Denali – Denali was definitely a highlight of the trip. On the cruise, another passenger reaffirmed that we should switch from the Natural History tour to a longer one. We took the Tundra Wilderness tour which takes you 60 miles into the park. Almost none of the wildlife is viewable from the first 15 miles of road, so if you want to see stuff it’s the way to go, and definitely worth it. Denali National Park is the size of Massachusetts and Denali State Park is the size of RI. The guides are incredibly knowledgeable and have all been doing it for years, apparently there’s quite a waitlist for the job. We got what our driver/guide called the Denali Grand Slam, Dall sheep, moose, caribou, grizzly bears, and the summit of Mt. Denali (which they say only 30% of visitors get to see). Also in the park we saw a golden eagle, porcupine, gyrfalcon, and spruce grouse.
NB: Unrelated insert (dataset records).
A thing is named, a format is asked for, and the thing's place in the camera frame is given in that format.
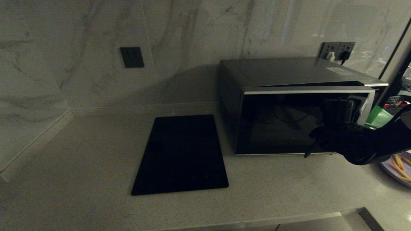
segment microwave oven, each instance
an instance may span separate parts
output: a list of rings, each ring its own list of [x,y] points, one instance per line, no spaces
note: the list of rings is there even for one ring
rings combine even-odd
[[[353,121],[364,125],[387,86],[316,57],[222,60],[220,111],[236,155],[304,154],[324,100],[364,99]]]

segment sticker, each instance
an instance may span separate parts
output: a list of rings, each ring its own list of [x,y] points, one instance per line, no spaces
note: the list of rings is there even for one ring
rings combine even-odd
[[[344,69],[339,68],[339,67],[326,67],[326,69],[328,69],[332,72],[335,72],[339,75],[353,75],[354,74],[353,72],[349,72],[349,71],[344,70]]]

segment black wall switch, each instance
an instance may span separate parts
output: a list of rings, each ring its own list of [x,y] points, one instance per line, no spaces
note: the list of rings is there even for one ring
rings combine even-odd
[[[144,67],[140,47],[120,47],[120,51],[126,68]]]

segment microwave window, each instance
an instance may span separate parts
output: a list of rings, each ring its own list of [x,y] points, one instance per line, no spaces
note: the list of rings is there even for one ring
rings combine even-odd
[[[322,125],[320,106],[348,93],[244,95],[237,150],[241,153],[304,153]],[[314,152],[325,152],[318,148]]]

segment baseboard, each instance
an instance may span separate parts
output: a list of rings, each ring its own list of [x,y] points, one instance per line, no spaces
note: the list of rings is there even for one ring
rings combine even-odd
[[[69,110],[58,118],[43,133],[34,139],[16,158],[0,173],[0,181],[9,182],[37,153],[39,153],[54,136],[74,119],[74,113]]]
[[[74,116],[102,116],[102,115],[132,115],[143,113],[170,113],[175,114],[180,111],[215,111],[218,109],[218,102],[203,103],[181,103],[181,104],[156,104],[143,106],[126,107],[101,107],[73,109]]]

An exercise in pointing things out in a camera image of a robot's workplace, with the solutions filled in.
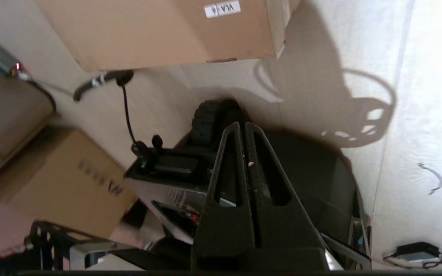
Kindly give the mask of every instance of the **black rubber wheel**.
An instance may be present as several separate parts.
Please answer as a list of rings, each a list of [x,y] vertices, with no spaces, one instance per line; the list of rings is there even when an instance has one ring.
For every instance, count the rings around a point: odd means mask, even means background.
[[[222,99],[201,103],[192,120],[192,145],[215,147],[223,130],[236,121],[243,122],[244,114],[235,100]]]

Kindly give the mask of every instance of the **power adapter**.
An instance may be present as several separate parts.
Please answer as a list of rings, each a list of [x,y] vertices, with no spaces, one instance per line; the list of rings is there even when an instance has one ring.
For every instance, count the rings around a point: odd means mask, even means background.
[[[439,260],[440,251],[437,246],[431,243],[419,241],[408,245],[398,246],[393,257],[408,262],[423,262]]]

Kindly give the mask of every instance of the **red light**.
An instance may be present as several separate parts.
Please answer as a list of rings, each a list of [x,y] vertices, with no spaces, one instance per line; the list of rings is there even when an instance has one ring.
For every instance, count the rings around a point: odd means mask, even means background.
[[[198,215],[192,214],[191,220],[193,220],[194,222],[198,222],[200,220],[200,217]]]

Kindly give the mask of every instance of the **floor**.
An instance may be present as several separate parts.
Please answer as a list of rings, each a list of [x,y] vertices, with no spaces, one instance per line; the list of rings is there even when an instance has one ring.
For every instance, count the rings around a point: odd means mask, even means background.
[[[84,73],[32,0],[0,0],[0,44],[37,78],[73,90]],[[133,161],[120,90],[58,111],[124,168]],[[279,59],[139,70],[128,85],[137,138],[172,146],[200,102],[232,96],[253,120],[340,147],[372,217],[372,257],[442,249],[442,0],[302,0]]]

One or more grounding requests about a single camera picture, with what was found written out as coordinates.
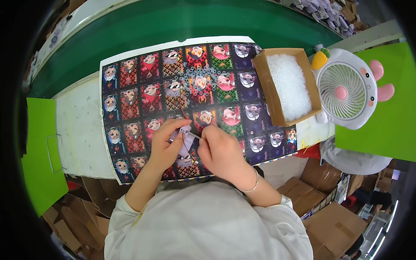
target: fan grille
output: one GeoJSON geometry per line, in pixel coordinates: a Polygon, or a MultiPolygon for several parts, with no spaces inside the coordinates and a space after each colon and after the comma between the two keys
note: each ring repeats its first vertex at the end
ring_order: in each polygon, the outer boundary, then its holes
{"type": "Polygon", "coordinates": [[[360,114],[366,100],[366,90],[355,69],[347,64],[331,64],[324,69],[318,82],[322,105],[332,116],[352,119],[360,114]],[[335,89],[338,86],[347,90],[346,99],[336,98],[335,89]]]}

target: floor
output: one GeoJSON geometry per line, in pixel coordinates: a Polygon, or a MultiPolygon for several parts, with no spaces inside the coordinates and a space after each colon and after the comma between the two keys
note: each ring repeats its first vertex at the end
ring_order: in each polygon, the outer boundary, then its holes
{"type": "Polygon", "coordinates": [[[264,172],[265,179],[274,187],[283,186],[292,177],[300,178],[308,159],[289,156],[259,167],[264,172]]]}

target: right hand
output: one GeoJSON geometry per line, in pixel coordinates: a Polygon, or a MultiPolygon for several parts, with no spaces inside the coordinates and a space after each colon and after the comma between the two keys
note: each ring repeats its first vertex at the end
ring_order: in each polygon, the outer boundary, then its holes
{"type": "Polygon", "coordinates": [[[202,131],[198,154],[205,167],[240,190],[250,190],[257,176],[243,157],[237,139],[214,125],[202,131]]]}

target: silver bangle bracelet
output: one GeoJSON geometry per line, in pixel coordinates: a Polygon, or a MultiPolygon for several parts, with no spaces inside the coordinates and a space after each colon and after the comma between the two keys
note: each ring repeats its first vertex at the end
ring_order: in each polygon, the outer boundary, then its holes
{"type": "Polygon", "coordinates": [[[256,181],[256,185],[254,186],[254,188],[252,188],[251,190],[249,190],[249,191],[242,191],[242,190],[240,190],[241,192],[244,192],[244,193],[247,193],[247,192],[251,192],[251,191],[253,191],[255,188],[257,188],[257,185],[259,184],[259,180],[260,180],[260,178],[259,178],[259,173],[257,172],[257,170],[253,167],[253,169],[254,169],[254,171],[256,172],[256,175],[257,175],[257,181],[256,181]]]}

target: left hand
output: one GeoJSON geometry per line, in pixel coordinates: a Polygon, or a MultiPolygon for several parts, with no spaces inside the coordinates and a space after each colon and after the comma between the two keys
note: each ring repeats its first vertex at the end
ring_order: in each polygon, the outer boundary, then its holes
{"type": "Polygon", "coordinates": [[[171,134],[183,126],[191,124],[189,119],[168,119],[153,134],[152,151],[147,164],[157,173],[163,173],[167,168],[171,167],[176,161],[178,153],[183,146],[183,134],[178,134],[175,140],[170,144],[168,142],[171,134]]]}

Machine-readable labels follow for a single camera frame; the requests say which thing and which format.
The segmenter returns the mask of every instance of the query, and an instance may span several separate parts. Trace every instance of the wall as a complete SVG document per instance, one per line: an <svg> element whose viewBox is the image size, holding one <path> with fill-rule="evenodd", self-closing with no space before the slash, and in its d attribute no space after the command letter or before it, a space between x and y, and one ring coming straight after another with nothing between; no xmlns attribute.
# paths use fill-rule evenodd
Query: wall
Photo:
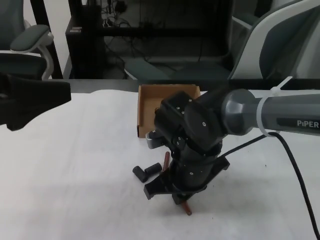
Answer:
<svg viewBox="0 0 320 240"><path fill-rule="evenodd" d="M70 20L70 8L68 0L44 0L44 4L51 31L54 35L54 44L59 58L61 71L63 73L69 57L69 50L65 35ZM30 0L24 1L24 18L31 25L36 24Z"/></svg>

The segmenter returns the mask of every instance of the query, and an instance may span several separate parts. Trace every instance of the white cable tie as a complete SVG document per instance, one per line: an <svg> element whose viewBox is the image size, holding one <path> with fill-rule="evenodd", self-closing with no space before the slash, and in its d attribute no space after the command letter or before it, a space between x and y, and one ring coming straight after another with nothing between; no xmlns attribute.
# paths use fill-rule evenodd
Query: white cable tie
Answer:
<svg viewBox="0 0 320 240"><path fill-rule="evenodd" d="M285 80L283 80L278 86L274 86L273 88L270 89L270 94L268 96L265 96L263 98L261 98L258 107L256 109L256 123L258 125L258 128L260 129L260 131L266 136L266 137L274 137L272 135L270 135L269 133L267 133L263 123L262 123L262 108L266 102L266 100L269 97L276 97L280 95L281 92L281 88L287 83L289 82L293 77L292 76L288 76Z"/></svg>

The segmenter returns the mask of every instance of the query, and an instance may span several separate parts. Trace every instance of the black cable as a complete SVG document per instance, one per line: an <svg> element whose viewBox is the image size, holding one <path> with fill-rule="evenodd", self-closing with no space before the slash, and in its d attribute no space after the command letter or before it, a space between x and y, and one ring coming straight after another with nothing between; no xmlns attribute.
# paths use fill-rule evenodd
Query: black cable
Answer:
<svg viewBox="0 0 320 240"><path fill-rule="evenodd" d="M294 172L298 178L298 181L300 183L300 187L301 187L301 191L302 191L302 194L303 194L303 197L304 197L304 201L305 201L305 204L306 204L306 208L308 210L308 213L309 213L309 216L310 216L310 220L311 220L311 224L312 224L312 228L313 228L313 231L314 231L314 234L316 236L316 239L317 240L320 240L320 234L319 234L319 230L318 230L318 226L317 226L317 221L316 221L316 218L315 218L315 214L314 214L314 211L312 209L312 206L311 206L311 202L310 202L310 199L309 199L309 196L308 196L308 192L307 192L307 188L306 188L306 185L305 185L305 181L301 175L301 172L299 170L299 167L297 165L297 162L295 160L295 157L294 155L292 154L287 142L285 141L285 139L277 132L269 132L270 135L276 137L283 145L286 153L288 154L288 157L290 159L290 162L293 166L293 169L294 169ZM214 160L208 160L208 161L204 161L201 163L201 165L210 165L210 164L213 164L215 161L218 161L219 159L221 158L224 158L226 156L228 156L229 154L232 154L240 149L243 149L251 144L254 144L262 139L266 138L265 135L261 135L259 137L256 137L240 146L237 146L229 151L227 151L226 153L222 154L221 156L217 157L216 159Z"/></svg>
<svg viewBox="0 0 320 240"><path fill-rule="evenodd" d="M201 39L200 54L199 54L198 62L200 62L203 47L204 47L204 37Z"/></svg>
<svg viewBox="0 0 320 240"><path fill-rule="evenodd" d="M311 220L311 224L312 224L312 228L313 228L315 237L316 237L317 240L320 240L320 234L319 234L319 230L318 230L318 227L317 227L317 221L316 221L316 218L315 218L315 214L314 214L314 211L312 210L312 206L311 206L311 202L310 202L310 199L309 199L309 196L308 196L308 193L307 193L307 188L306 188L306 185L305 185L305 181L304 181L304 179L303 179L303 177L301 175L301 172L299 170L299 167L297 165L295 157L292 154L287 142L285 141L285 139L279 133L277 133L277 132L269 132L269 134L274 136L274 137L276 137L277 139L279 139L279 141L282 143L286 153L289 156L290 162L291 162L291 164L293 166L295 174L296 174L296 176L298 178L298 181L300 183L300 187L301 187L301 190L302 190L302 194L303 194L303 197L304 197L306 208L308 209L308 212L309 212L309 216L310 216L310 220Z"/></svg>
<svg viewBox="0 0 320 240"><path fill-rule="evenodd" d="M141 26L141 4L142 4L142 0L140 0L140 4L139 4L139 27Z"/></svg>

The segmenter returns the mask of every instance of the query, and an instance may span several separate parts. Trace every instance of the chair backrest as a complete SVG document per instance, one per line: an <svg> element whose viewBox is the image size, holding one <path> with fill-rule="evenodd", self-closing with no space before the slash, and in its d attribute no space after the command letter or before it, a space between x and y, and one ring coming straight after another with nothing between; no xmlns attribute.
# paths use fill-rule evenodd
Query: chair backrest
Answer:
<svg viewBox="0 0 320 240"><path fill-rule="evenodd" d="M263 15L249 30L229 77L267 78L281 50L318 6L319 0L295 0Z"/></svg>
<svg viewBox="0 0 320 240"><path fill-rule="evenodd" d="M291 75L298 79L320 79L320 7L306 35Z"/></svg>
<svg viewBox="0 0 320 240"><path fill-rule="evenodd" d="M24 30L24 0L0 0L0 50L10 50L11 42Z"/></svg>

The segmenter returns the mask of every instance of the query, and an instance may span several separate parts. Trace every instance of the chair armrest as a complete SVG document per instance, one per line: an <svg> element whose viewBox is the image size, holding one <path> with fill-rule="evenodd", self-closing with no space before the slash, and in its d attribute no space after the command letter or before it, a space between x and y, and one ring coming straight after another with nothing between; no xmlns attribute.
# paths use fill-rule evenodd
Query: chair armrest
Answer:
<svg viewBox="0 0 320 240"><path fill-rule="evenodd" d="M46 25L34 25L26 28L10 45L14 53L30 53L47 39L50 29Z"/></svg>
<svg viewBox="0 0 320 240"><path fill-rule="evenodd" d="M125 63L125 72L135 80L169 80L169 76L142 59L132 59Z"/></svg>

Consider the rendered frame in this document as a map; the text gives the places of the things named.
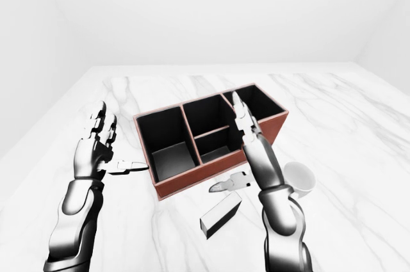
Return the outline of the white book with black cover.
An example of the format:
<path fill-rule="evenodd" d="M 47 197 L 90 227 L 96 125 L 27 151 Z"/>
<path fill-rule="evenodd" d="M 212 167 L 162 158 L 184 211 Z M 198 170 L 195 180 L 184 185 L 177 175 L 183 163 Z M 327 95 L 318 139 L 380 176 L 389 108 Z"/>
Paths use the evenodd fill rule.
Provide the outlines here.
<path fill-rule="evenodd" d="M 241 202 L 242 198 L 234 191 L 200 218 L 201 230 L 206 239 L 209 239 L 236 214 Z"/>

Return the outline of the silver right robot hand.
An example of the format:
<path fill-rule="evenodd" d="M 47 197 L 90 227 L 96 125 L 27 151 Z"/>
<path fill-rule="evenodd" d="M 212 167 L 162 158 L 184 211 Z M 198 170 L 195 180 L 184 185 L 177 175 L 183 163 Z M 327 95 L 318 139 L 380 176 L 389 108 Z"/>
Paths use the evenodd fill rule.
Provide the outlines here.
<path fill-rule="evenodd" d="M 261 127 L 250 109 L 233 91 L 233 108 L 236 113 L 235 123 L 243 132 L 243 151 L 250 165 L 251 172 L 237 172 L 230 178 L 210 187 L 210 193 L 234 191 L 250 186 L 256 181 L 260 189 L 267 189 L 284 184 L 284 177 L 271 144 L 264 137 Z"/>

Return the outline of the red-brown desk caddy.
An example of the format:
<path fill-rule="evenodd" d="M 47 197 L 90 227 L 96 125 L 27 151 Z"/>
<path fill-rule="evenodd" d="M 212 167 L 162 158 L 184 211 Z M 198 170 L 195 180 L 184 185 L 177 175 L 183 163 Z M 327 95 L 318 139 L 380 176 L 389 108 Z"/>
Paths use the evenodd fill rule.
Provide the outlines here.
<path fill-rule="evenodd" d="M 231 90 L 135 115 L 159 200 L 246 161 L 235 118 Z"/>

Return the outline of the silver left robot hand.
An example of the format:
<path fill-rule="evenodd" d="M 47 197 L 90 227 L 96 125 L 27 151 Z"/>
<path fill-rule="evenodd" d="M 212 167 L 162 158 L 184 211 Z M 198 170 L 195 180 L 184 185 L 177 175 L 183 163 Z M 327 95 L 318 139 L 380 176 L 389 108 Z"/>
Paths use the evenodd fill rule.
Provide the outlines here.
<path fill-rule="evenodd" d="M 117 117 L 107 114 L 106 104 L 99 101 L 87 120 L 74 154 L 74 178 L 102 180 L 106 173 L 126 175 L 143 171 L 149 166 L 137 161 L 113 158 L 112 144 L 116 139 Z"/>

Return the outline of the white mug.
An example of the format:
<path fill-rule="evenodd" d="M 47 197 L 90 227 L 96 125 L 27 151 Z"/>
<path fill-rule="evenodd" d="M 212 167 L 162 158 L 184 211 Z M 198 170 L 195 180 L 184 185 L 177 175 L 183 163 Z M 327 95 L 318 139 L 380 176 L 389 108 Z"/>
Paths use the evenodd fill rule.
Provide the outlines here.
<path fill-rule="evenodd" d="M 283 168 L 283 175 L 285 182 L 293 188 L 291 197 L 294 199 L 306 196 L 316 186 L 315 174 L 300 162 L 286 163 Z"/>

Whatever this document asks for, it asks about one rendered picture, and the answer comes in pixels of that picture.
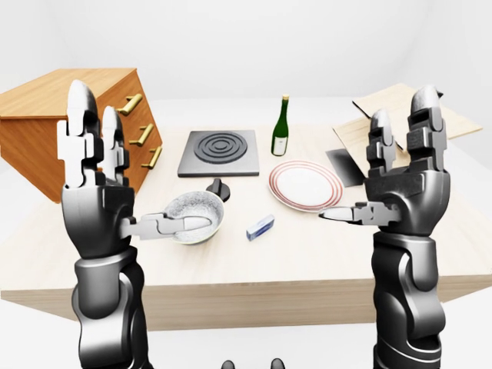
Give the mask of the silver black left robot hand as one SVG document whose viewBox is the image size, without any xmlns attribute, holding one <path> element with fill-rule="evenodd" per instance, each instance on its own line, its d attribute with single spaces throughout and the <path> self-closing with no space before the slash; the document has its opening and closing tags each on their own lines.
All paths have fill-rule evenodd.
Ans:
<svg viewBox="0 0 492 369">
<path fill-rule="evenodd" d="M 67 118 L 57 124 L 57 150 L 65 164 L 61 190 L 65 228 L 84 259 L 119 254 L 133 236 L 169 238 L 211 225 L 203 216 L 173 218 L 164 212 L 135 220 L 135 191 L 125 177 L 130 159 L 121 119 L 111 106 L 99 116 L 95 96 L 80 80 L 71 83 Z"/>
</svg>

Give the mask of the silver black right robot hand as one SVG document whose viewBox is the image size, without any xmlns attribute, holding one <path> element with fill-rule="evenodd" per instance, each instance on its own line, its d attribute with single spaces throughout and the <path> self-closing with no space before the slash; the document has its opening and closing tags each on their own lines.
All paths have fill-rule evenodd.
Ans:
<svg viewBox="0 0 492 369">
<path fill-rule="evenodd" d="M 431 235 L 450 199 L 450 174 L 444 168 L 447 133 L 441 96 L 433 85 L 414 94 L 407 118 L 407 152 L 411 161 L 404 167 L 393 166 L 396 144 L 387 112 L 375 112 L 366 147 L 370 165 L 364 182 L 367 201 L 351 207 L 327 208 L 319 217 L 374 225 L 387 233 Z"/>
</svg>

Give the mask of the speckled grey bowl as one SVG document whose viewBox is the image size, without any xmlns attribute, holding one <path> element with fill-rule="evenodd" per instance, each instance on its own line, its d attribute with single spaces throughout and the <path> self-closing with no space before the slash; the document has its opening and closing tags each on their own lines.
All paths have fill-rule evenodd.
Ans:
<svg viewBox="0 0 492 369">
<path fill-rule="evenodd" d="M 164 209 L 171 218 L 202 216 L 211 224 L 193 231 L 178 232 L 171 239 L 179 244 L 201 244 L 212 238 L 224 219 L 224 202 L 210 191 L 192 191 L 178 196 Z"/>
</svg>

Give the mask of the white plate with red rings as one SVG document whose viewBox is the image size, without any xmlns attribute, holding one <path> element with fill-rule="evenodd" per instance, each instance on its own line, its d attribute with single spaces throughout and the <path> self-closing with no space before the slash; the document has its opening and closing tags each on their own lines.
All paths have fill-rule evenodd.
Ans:
<svg viewBox="0 0 492 369">
<path fill-rule="evenodd" d="M 344 196 L 341 179 L 312 161 L 280 163 L 269 174 L 268 185 L 276 199 L 299 211 L 319 212 L 337 205 Z"/>
</svg>

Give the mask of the flat dark stove plate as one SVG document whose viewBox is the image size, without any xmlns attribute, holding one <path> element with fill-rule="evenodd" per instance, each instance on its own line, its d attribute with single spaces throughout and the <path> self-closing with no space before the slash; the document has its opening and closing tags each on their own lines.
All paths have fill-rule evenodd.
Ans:
<svg viewBox="0 0 492 369">
<path fill-rule="evenodd" d="M 258 176 L 260 165 L 253 130 L 191 131 L 178 177 Z"/>
</svg>

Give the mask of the wooden cabinet drawer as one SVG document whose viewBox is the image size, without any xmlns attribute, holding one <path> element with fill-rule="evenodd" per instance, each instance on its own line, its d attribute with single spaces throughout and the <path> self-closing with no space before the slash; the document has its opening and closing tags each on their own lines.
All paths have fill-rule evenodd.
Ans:
<svg viewBox="0 0 492 369">
<path fill-rule="evenodd" d="M 141 148 L 155 148 L 161 144 L 157 125 L 146 101 L 142 100 L 128 116 L 120 115 L 125 136 L 125 147 L 128 150 Z M 145 129 L 152 125 L 144 143 L 138 145 L 137 141 L 145 133 Z"/>
<path fill-rule="evenodd" d="M 141 100 L 138 103 L 134 102 L 132 109 L 125 108 L 133 97 L 138 94 L 141 95 Z M 120 115 L 128 117 L 135 115 L 138 112 L 138 109 L 144 106 L 146 97 L 138 73 L 132 71 L 123 77 L 123 79 L 108 88 L 102 95 L 97 97 L 96 100 L 98 116 L 100 118 L 107 106 L 112 106 Z"/>
<path fill-rule="evenodd" d="M 141 164 L 148 163 L 153 156 L 149 150 L 150 148 L 129 150 L 130 167 L 126 170 L 125 175 L 128 177 L 130 185 L 136 192 L 140 189 L 148 172 L 151 171 L 148 168 L 141 167 Z"/>
</svg>

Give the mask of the wooden cabinet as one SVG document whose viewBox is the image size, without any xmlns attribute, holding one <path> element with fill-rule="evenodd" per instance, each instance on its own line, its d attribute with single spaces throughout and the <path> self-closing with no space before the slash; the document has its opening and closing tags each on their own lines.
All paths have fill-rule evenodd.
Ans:
<svg viewBox="0 0 492 369">
<path fill-rule="evenodd" d="M 0 94 L 0 155 L 59 202 L 64 164 L 57 158 L 57 123 L 66 117 L 70 84 L 83 81 L 96 100 L 132 71 L 136 69 L 63 68 Z"/>
</svg>

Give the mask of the round black stove knob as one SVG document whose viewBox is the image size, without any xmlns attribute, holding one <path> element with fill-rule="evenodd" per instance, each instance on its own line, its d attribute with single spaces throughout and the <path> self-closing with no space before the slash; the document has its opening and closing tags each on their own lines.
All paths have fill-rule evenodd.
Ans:
<svg viewBox="0 0 492 369">
<path fill-rule="evenodd" d="M 220 178 L 215 178 L 206 190 L 216 194 L 223 202 L 226 202 L 231 196 L 230 188 Z"/>
</svg>

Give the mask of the green wine bottle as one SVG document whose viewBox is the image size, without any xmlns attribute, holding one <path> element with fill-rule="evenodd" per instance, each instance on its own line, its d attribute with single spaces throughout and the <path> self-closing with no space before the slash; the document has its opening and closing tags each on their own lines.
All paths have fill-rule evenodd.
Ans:
<svg viewBox="0 0 492 369">
<path fill-rule="evenodd" d="M 283 95 L 281 102 L 281 113 L 272 133 L 271 153 L 274 156 L 283 156 L 287 151 L 289 136 L 287 121 L 288 102 L 289 95 Z"/>
</svg>

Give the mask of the small blue white box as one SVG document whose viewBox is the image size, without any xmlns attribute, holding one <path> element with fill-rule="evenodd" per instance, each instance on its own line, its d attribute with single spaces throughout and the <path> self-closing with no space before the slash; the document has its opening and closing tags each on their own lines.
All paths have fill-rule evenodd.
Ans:
<svg viewBox="0 0 492 369">
<path fill-rule="evenodd" d="M 270 230 L 274 225 L 274 215 L 270 214 L 262 218 L 257 223 L 253 224 L 246 229 L 246 236 L 249 241 L 253 241 L 255 238 L 261 236 L 266 231 Z"/>
</svg>
The Denali Princess lodge was very scenic. We didn’t eat at any of their restaurants; instead, we ate and shopped at the whole slew of shops and restaurants right across the street. The whole land tour thing is a little bit of a herding exercise, but it’s helpful to do on the first visit while you’re getting the lay of the land. I think if we went back we’d do our own thing on the land side.
The Mt. McKinley Princess lodge was also fine. Unfortunately it’s kind of in the middle of nowhere and they don’t have a shuttle to Denali State Park so you have to make use of the few walking paths on site. We did take their shuttle ($10/pp round trip) to Talkeetna. Talkeetna is the town where people who are going to climb Mt. Denali (Mt. McKinley to the lower 48) start from. There’s a National Park Service Station where they go through orientation and there’s a 15-minute video definitely worth checking out! Talkeetna also has some cute shops and restaurants and is worth the trip from the lodge.
The last night, at the Captain Cook Hotel, was also the most luxurious stay of the trip. Quite spacious compared to the ship cabin. The hotel was opened in the 1960s and feels a little like you’ve stepped into the era of Mad Men.
We had a great time on the adventure as always. Thank you once again for your help. Our trips wouldn’t be half as good and planning would be more than twice as stressful without your wisdom!